Article ID: CBB055115839

From Monsters to Malformations: Anatomical Preparations as Objects of Evidence for a Developmental Paradigm of Embryology, 1770–1850 (2022)

unapi

A common object found within medical museums is the developmental series: an arrangement of embryos depicting the transformation of an unremarkable blob into an anatomically organized and recognizable organism. The developmental series depicts a normative process, one where bodies emerge in reliable sequential stages to reveal anatomically perfect beings.
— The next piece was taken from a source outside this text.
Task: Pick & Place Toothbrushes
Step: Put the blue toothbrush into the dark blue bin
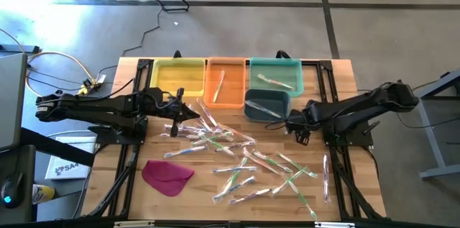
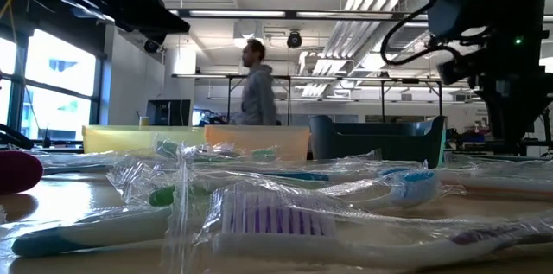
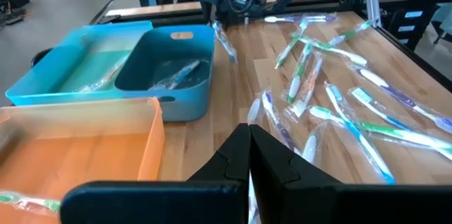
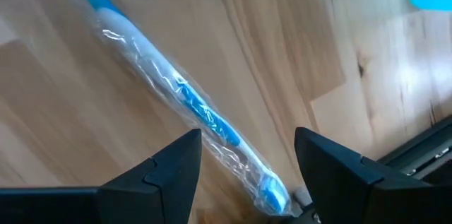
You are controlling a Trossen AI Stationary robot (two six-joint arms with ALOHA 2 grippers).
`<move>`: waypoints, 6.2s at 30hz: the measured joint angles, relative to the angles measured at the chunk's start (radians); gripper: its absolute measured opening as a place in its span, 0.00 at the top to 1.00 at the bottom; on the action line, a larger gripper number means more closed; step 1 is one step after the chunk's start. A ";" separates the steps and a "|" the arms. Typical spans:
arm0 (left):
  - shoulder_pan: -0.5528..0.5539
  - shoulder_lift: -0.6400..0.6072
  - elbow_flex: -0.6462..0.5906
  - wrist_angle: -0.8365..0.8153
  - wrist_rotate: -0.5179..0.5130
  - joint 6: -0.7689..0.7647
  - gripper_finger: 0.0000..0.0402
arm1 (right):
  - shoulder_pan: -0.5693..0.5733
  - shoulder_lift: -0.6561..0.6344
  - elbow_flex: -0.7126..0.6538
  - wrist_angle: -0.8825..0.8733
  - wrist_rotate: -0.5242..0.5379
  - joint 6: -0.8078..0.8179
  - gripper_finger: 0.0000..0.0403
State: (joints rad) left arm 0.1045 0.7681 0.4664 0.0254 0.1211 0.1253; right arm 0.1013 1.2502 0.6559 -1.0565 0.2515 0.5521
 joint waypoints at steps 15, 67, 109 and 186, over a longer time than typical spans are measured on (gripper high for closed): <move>0.000 0.000 0.000 -0.036 0.000 0.000 1.00 | 0.000 0.137 0.000 0.031 -0.050 -0.041 0.45; 0.000 0.000 0.000 -0.036 0.000 0.000 1.00 | 0.002 0.181 0.000 0.310 -0.267 -0.162 0.85; 0.000 0.000 0.000 -0.035 0.000 0.000 1.00 | 0.002 -0.052 0.275 0.256 -0.153 -0.142 0.99; 0.000 0.000 0.000 -0.037 0.000 0.000 1.00 | -0.169 0.345 0.370 0.483 0.321 -0.077 0.99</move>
State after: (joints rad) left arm 0.1043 0.7685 0.4664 -0.0120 0.1215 0.1253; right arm -0.0681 1.5950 1.0256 -0.5731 0.5726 0.4748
Yet a century before the developmental series would become a visual model of embryological development, the very process of development itself was discerned through the comparative study of preserved human fetuses—specifically, those deemed “monstrous” or characterized as “malformations.” This article examines how anatomically diverse fetal bodies were reformulated from singular curiosities into alternative developmental pathways whose characteristics testified to the laws of nature and to the primordial, physical relationship between humans and other species. In early nineteenth century Amsterdam, the father-son team of physicians Gerard and Willem Vrolik built up an internationally renowned anatomical museum famous especially for Willem’s collection of fetal malformations. Physical preparations of fetal malformations play a central role in Willem’s monumental handbook on developmental embryology: comparing human embryos against one another and the embryos of other species, Willem plots out a sequence of embryological development in which a body’s form marks its place within the ever-unfolding natural order. In conversation with the literature on model organisms, this article explores how the “monstrous” gets standardized and, in doing so, contributes to the scientific production of a normative physiological process.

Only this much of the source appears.